▸ THE TASK
Please produce a character-exact copy of the listing that follows, omitting all images.

---- DATASET CONTENT

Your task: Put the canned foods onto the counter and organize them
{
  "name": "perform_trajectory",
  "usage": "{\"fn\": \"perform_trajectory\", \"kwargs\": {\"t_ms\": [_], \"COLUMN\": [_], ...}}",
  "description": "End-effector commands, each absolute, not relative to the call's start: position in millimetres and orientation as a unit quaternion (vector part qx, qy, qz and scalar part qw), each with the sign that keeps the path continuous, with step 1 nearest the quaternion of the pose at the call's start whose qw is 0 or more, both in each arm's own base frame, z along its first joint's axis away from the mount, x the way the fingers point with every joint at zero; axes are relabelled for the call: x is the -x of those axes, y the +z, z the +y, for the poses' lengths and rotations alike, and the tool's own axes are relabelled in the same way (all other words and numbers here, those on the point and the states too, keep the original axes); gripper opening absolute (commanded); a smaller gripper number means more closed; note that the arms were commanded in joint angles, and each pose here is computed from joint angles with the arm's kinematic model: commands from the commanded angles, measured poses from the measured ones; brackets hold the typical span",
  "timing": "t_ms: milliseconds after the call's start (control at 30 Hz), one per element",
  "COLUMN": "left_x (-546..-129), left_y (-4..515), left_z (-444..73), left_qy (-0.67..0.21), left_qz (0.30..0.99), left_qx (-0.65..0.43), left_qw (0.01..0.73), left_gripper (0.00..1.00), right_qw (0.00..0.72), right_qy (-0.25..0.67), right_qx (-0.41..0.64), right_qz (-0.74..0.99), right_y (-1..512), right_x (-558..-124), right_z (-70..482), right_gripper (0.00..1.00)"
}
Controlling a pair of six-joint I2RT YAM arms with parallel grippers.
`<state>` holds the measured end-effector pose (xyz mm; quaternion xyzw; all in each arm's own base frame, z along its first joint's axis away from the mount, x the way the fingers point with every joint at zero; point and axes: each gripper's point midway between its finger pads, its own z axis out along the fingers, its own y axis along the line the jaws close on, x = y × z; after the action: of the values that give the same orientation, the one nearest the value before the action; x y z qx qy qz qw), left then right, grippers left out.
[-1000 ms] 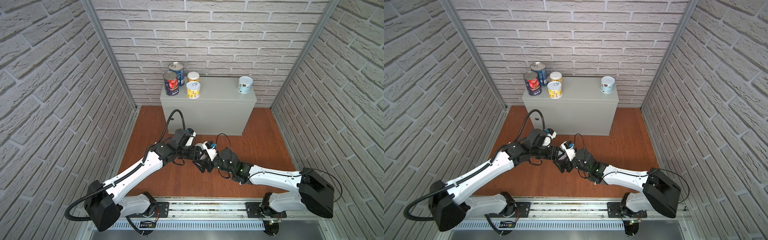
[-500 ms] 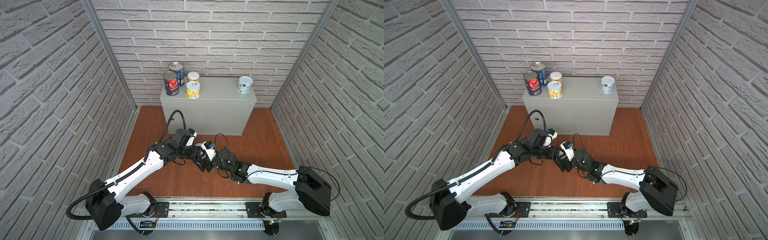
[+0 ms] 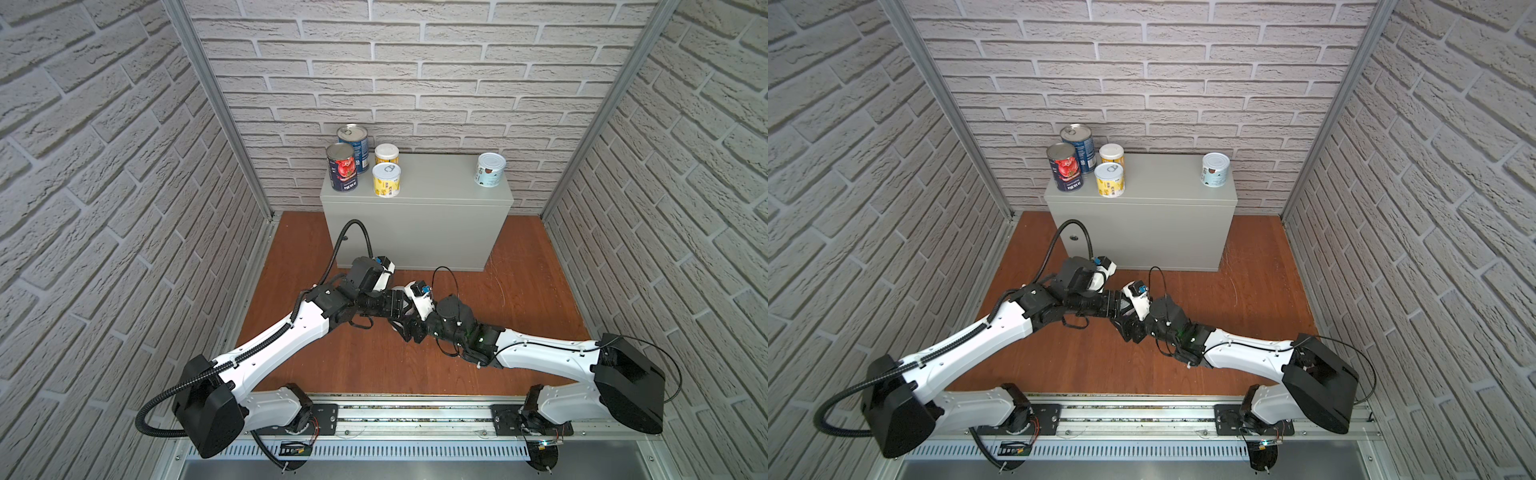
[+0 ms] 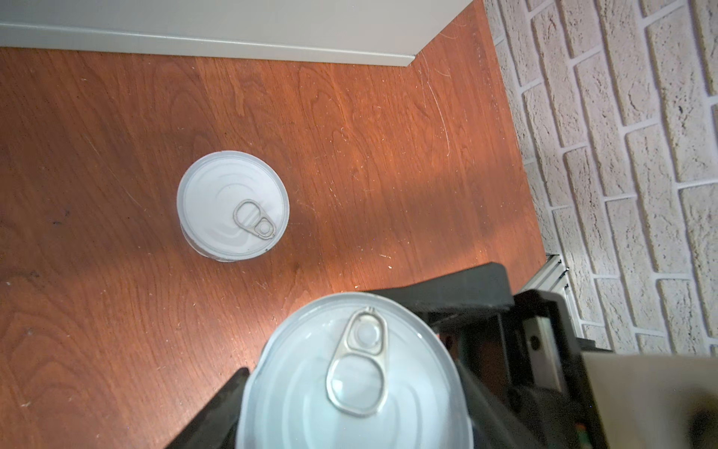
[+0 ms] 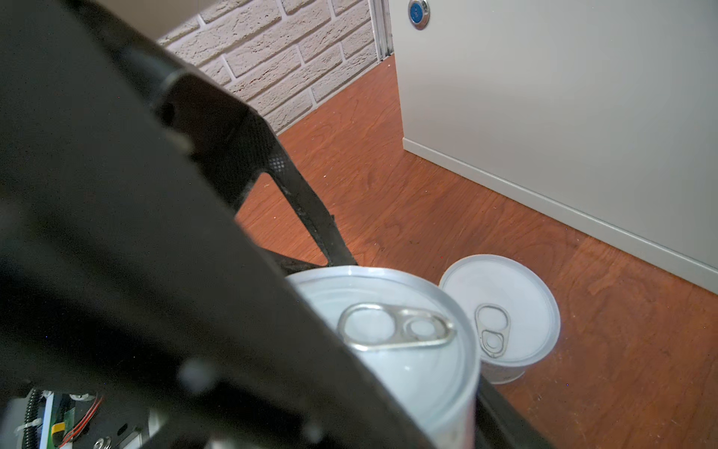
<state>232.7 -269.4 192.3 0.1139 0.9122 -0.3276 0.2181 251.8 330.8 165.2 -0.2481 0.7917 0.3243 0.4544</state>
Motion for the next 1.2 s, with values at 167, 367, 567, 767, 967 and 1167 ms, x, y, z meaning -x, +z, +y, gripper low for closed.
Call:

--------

▸ OUTPUT OF THE TASK
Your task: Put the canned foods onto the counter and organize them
{
  "name": "perform_trajectory",
  "usage": "{\"fn\": \"perform_trajectory\", \"kwargs\": {\"t_ms\": [_], \"COLUMN\": [_], ...}}",
  "description": "End-effector commands, each absolute, not relative to the call's start: position in millimetres and orientation as a unit quaternion (vector part qx, qy, qz and scalar part qw), each with the sign that keeps the path continuous, with step 1 nearest the quaternion of the pose at the call's start whose qw is 0 or more, both in each arm's own base frame, z along its first joint's axis away from the mount, x the way the fingers point with every joint at zero; axes are relabelled for the call: x is the -x of those axes, y the +z, z the +y, for the poses' lengths and rotations alike, and the tool's own axes are relabelled in the same way (all other words and numbers here, those on the point and the states too, keep the original axes); gripper opening absolute (commanded); a smaller gripper number means more closed; note that the arms were commanded in joint angles, and each pose here is computed from joint angles with the arm's kinematic model: commands from the commanded angles, measured poses from the measured ones; brackets hold the typical span",
  "timing": "t_ms: milliseconds after the call's start (control at 30 Hz), one per element",
  "COLUMN": "left_x (-546..-129), left_y (-4..515), left_z (-444..73), left_qy (-0.67..0.21), left_qz (0.30..0.99), left_qx (-0.65..0.43), left_qw (0.01..0.73), left_gripper (0.00..1.00), right_qw (0.00..0.72), right_qy (-0.25..0.67), right_qx (-0.41..0.64), right_qz (-0.74..0.99), right_y (-1..512), right_x (-558..-124), right_z (-70..482), right_gripper (0.00..1.00)"
}
Controlling a pair of six-joint I2RT YAM arms with parallel grippers.
`<state>` holds the measured end-effector pose (xyz mm; quaternion xyzw; all in each arm's own base frame, z along its first joint's axis away from the mount, x the way the fingers point with every joint at zero; point and axes: each gripper's point midway between its finger pads, its own z axis out along the fingers, its own y axis along the line the jaws close on, x = y × z; after the action: of the values that give the same orientation, the one nearest the value before the action; x y z qx qy qz qw), left then right, grippers left out.
[-1000 ms] 
[-500 ms] 
[+0 ms] 
[+0 ms] 
[+0 ms] 
<state>232.7 -269.4 192.3 0.1139 0.9122 -0.3276 0.2181 251.8 330.8 165.2 -0.2481 0.7917 0.3243 0.4544</state>
Motion for the next 1.2 s, with values at 167, 367, 567, 767, 967 and 1167 ms, x, y, z meaning -x, +z, +y, gripper low for closed.
Call:

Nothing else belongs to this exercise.